◆ SUPPLIED DATA
----------

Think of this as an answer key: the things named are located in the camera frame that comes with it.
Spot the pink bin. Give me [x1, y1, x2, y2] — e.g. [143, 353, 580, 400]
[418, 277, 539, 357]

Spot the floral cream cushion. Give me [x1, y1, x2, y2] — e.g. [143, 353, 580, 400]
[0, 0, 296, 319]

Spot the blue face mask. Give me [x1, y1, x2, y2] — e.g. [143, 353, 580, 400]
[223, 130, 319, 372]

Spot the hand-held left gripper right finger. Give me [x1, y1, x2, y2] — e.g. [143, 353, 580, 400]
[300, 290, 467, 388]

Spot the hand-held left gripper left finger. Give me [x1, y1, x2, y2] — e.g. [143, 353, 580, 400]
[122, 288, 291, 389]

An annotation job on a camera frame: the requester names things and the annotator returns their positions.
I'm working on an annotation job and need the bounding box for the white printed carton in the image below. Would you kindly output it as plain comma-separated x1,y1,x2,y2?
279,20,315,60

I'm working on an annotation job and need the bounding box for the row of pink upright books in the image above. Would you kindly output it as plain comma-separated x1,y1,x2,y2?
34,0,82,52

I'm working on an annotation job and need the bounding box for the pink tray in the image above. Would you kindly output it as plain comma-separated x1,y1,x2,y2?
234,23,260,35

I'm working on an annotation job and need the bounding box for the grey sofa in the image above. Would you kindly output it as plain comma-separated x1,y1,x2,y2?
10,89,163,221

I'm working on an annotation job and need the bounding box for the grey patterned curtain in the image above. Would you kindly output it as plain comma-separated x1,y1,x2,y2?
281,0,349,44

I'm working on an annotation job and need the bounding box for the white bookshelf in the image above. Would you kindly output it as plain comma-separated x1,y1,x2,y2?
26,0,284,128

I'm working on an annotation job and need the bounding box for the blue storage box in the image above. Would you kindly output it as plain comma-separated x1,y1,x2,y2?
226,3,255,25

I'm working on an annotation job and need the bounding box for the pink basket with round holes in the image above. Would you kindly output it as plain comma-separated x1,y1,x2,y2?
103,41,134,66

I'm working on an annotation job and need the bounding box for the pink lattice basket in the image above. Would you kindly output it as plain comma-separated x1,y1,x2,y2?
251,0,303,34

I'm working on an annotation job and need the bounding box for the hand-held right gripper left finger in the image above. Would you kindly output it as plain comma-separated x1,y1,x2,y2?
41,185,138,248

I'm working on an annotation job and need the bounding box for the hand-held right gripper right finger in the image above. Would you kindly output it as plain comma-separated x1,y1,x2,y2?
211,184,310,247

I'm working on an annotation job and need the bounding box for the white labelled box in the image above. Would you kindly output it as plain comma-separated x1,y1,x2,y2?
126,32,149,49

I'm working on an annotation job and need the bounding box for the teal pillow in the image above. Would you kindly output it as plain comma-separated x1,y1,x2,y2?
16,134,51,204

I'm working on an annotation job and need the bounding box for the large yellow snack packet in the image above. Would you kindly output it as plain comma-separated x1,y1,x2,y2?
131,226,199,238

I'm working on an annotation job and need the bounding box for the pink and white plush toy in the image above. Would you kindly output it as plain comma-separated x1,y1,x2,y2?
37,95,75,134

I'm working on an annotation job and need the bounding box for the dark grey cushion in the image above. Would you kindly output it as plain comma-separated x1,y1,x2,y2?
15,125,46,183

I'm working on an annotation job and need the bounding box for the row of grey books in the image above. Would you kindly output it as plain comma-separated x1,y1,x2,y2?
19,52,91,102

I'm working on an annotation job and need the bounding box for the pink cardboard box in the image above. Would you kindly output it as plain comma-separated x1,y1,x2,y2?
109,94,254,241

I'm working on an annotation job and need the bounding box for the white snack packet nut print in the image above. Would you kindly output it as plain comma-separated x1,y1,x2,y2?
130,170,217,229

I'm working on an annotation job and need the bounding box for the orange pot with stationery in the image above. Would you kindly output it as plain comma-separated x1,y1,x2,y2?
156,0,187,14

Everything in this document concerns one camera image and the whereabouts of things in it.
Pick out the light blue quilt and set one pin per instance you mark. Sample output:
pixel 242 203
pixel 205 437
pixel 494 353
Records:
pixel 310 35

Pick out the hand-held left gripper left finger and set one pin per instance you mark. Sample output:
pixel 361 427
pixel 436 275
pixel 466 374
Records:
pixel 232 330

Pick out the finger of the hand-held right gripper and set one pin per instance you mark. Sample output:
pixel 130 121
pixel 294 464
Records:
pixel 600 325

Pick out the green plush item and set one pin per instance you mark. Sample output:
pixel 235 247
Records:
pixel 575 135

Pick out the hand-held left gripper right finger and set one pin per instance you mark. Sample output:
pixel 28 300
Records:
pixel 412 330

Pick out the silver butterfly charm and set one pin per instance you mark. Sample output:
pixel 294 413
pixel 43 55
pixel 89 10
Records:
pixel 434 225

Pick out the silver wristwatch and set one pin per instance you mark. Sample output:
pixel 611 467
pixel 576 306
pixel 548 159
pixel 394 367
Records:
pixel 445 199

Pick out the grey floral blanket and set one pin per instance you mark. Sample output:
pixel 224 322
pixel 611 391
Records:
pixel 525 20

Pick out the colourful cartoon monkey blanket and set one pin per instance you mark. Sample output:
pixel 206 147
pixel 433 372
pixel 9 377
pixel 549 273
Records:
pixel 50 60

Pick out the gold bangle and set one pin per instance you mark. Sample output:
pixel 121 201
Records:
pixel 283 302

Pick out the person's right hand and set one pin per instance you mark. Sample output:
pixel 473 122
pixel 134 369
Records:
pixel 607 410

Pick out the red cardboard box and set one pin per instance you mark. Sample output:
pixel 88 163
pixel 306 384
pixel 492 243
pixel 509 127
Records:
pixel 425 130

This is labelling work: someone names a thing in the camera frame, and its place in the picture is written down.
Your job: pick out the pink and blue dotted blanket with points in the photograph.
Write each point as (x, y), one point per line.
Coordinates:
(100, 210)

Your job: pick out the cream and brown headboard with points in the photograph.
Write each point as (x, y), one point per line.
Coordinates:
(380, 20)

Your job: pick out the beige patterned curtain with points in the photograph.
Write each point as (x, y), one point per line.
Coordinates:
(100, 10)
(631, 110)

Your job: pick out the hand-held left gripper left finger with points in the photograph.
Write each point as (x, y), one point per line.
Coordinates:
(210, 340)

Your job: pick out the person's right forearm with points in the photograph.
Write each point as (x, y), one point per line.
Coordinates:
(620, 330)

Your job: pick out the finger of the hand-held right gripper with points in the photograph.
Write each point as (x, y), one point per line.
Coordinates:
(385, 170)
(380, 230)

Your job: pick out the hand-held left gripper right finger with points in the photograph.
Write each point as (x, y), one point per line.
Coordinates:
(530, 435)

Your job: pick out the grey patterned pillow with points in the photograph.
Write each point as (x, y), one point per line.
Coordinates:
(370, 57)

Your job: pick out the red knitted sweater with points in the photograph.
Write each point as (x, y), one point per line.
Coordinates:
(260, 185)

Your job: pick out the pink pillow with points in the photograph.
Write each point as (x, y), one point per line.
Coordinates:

----------

◆ EXERCISE DIRECTIONS
Scan the records above for the string "silver", then copy each line where it turns up.

◆ EXERCISE ANSWER
Pick out the silver butterfly charm and set one pin per instance you mark. Sample output:
Pick out the silver wristwatch and set one pin per instance you mark. Sample output:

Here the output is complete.